Maple syrup season has come to Burlington. Normally, you’d have to go into the woods to find the taps, buckets and tubes that gather the raw material for Vermont maple syrup.
But a group called Tap Old North End is bringing sugaring equipment to Burlington’s public spaces and backyards.
“It’s actually super grassroots,” said Sage King, one of the organizers behind tapping the city’s public maple trees.
Tap Old North End isn’t a business or a nonprofit; “it’s way more like a group of friends,” King said — friends who share an interest in the outdoors and want to make better use of Burlington’s land.
“We felt like people needed something to connect with,” as Burlington marks the first anniversary of isolation brought on by Covid-19, King said. “And we figured that being outdoors was such a perfect place to do it.”
In the past few weeks, the group has organized tapping trips to Lakeview Cemetery along North Avenue. Vermont’s sugaring season typically runs from late February to early April, as the first thaws of spring are occurring. The changing temperatures change the pressure in the trees, which drives out the sap.
King said the group contacted the city’s arborist, Vincent “V.J.” Comai, for permission to tap Burlington’s maples.
“My initial reaction was, where do you plan on doing this?” Comai said. He had some concerns about tapping maples close to roads or populated parks. He didn’t want sap buckets to be vandalized or used as cigarette butt disposals.
He helped the group settle on Lakeview Cemetery because it had a healthy grove of maple trees away from densely populated areas and because those trees aren’t affected by stormwater runoff or road-salt treatments like those closer to city streets.

The city government supports the idea, and Comai said he hopes that the partnership can continue in coming years if things go well this season.
“We all agree the mission is a good one,” Comai said. “They want to get people out in nature; they want to get people to connect. That’s what the Parks and Recreation Department is all about.”
The group obtained equipment — such as sap buckets and drills — from University of Vermont lecturer Walter Poleman, director of the university’s ecological planning program. He said he’s collected sugaring equipment over the years, including a portable maple syrup evaporator. That’s the device needed to boil gallons of sap into Vermont’s famously sugary, sticky maple syrup.
The first sap boil
Poleman’s daughters, Maeve and Wynne Poleman, hosted a socially distanced sap boil in their backyard Wednesday afternoon after the first batches had been harvested from Lakeview Cemetery.

While Wynne was headed to the cemetery with a few friends and five-gallon buckets to collect what sap they had, she explained that a standalone maple can produce more sap than trees in a sugarbush, a cluster of maples where commercial syrup is typically harvested.
She said maples are incredibly absorbent trees, and the nutrients they take in around them will affect the taste of the syrup that’s made.
Tap Old North End planned to make its first batch of syrup Wednesday evening.
“It might not filter right; it might be a bit gritty,” Wynne said. “But we’ll have pride in it.”

When the sap arrived in the Polemans’ backyard and was dumped into the evaporator, Maeve gave a maple-syrup quiz to a small group of neighbors and friends who had gathered for the occasion.
“Does anyone know how many gallons of sap you need, from the tree, to make one gallon of syrup?” she asked.
“Two hundred!” someone responded.
“Not 200, thankfully,” Maeve said.
It takes about 40 gallons of sap to produce one gallon of syrup. The first tap of about 20 Lakeview trees produced about 10 gallons of sap on a day when the temperature rose to almost 50 degrees.

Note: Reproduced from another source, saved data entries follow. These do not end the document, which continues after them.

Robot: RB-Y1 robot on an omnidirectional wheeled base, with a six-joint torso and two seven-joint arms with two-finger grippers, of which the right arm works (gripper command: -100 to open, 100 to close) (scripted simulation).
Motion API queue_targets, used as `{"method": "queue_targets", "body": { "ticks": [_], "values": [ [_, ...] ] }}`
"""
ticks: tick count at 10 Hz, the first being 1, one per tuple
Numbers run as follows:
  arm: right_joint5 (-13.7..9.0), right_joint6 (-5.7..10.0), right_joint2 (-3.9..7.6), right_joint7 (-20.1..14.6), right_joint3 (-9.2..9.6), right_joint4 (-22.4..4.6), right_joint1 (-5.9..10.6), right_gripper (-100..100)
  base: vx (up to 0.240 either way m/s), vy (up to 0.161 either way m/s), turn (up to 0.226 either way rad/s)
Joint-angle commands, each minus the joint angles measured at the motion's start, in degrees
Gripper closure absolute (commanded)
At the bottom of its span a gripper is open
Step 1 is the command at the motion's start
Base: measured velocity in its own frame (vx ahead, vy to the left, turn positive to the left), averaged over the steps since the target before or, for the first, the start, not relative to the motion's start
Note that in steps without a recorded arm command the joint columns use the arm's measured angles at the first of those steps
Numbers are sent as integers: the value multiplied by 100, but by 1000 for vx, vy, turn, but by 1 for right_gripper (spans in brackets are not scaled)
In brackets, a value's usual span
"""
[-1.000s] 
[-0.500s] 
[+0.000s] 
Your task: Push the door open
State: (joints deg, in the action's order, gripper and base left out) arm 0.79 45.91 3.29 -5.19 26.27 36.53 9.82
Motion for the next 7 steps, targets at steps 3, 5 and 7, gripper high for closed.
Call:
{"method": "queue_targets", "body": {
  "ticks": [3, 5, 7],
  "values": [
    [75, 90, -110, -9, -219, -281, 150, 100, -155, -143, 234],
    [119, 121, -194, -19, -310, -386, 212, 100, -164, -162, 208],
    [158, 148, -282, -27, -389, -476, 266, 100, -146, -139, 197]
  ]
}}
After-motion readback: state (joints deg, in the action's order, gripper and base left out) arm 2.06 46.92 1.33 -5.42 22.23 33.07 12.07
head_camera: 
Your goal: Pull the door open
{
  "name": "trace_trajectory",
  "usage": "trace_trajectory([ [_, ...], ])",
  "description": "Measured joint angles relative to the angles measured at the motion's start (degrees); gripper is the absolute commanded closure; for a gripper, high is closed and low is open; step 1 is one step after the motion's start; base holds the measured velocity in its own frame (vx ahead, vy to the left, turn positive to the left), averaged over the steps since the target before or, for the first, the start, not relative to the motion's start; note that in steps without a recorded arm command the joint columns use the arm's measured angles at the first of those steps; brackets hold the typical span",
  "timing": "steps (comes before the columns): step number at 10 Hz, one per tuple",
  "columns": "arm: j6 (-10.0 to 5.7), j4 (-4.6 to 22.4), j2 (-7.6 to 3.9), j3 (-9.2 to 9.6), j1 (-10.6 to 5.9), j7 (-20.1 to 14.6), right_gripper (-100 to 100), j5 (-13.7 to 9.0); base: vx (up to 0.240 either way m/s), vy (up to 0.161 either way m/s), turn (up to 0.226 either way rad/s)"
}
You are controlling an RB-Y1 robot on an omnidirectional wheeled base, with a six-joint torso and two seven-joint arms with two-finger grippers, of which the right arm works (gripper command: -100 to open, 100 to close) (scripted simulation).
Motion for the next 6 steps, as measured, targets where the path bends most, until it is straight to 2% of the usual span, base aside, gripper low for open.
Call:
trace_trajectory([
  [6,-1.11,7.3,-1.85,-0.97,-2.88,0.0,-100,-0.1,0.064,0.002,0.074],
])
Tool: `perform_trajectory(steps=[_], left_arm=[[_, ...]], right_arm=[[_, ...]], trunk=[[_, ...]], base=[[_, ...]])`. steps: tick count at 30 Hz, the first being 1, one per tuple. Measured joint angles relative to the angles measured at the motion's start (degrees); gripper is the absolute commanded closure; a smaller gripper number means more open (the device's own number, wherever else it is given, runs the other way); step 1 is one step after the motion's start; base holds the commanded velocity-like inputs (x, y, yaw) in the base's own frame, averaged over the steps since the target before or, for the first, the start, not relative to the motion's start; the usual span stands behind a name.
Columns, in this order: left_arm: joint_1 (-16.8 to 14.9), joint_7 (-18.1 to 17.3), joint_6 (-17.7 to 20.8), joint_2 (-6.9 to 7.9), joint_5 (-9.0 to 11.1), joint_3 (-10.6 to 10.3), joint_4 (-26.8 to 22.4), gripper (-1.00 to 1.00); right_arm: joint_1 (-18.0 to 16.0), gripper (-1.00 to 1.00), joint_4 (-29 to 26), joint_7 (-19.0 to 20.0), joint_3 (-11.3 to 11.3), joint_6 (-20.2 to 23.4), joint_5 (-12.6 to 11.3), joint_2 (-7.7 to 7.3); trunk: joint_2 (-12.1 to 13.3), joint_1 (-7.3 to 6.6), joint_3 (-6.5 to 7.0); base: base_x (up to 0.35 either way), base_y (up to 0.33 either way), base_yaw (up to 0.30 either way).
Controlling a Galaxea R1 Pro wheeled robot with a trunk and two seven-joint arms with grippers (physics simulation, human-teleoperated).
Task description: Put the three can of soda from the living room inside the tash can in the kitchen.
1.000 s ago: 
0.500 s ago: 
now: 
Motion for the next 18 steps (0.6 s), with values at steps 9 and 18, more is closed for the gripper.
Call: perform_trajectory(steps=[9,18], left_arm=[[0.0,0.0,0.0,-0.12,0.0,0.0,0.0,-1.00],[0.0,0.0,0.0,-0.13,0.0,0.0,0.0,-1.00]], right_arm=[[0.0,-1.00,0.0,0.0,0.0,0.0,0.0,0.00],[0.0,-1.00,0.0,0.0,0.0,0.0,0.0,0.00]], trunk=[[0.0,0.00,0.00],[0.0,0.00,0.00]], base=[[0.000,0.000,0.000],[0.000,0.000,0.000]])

It takes a few hours for the sap, which is as clear as water and has a slightly sweet taste, to boil down to the brown, sugary properties of syrup. The batch’s temperature has to be checked frequently, Maeve explained — 220 degrees Fahrenheit is the sweet spot; too high, and the batch could be ruined.
The group embraces its novice status. Complex questions about maple syrup production might be met with a humble shrug or a confession of ignorance.
“I mean, I didn’t even know how to identify a maple tree when we first started,” King said.
But the interest the group has drawn from neighbors — alerted through Front Porch Forum and Reddit — has proved that others want to learn, too.
“We want to offer people the chance to learn about something that is such a quintessential Vermont trade,” Maeve said.
Vermont is the top producer of maple syrup in the United States, turning out more than 2 million gallons in an average year; New York is a distant second.
Maeve said she hopes that as the group and the supply of sap continue to grow, community groups can get involved and maybe syrup sales could benefit the neighborhood or local businesses. Right now, the group’s goal is to provide community.
“Definitely getting people outside, getting people connected with the trees and the land, which can be harder to do in a city,” Maeve said. “We love living in Burlington, but there is that draw to be more outside. … So we just want to offer people a chance to do that.”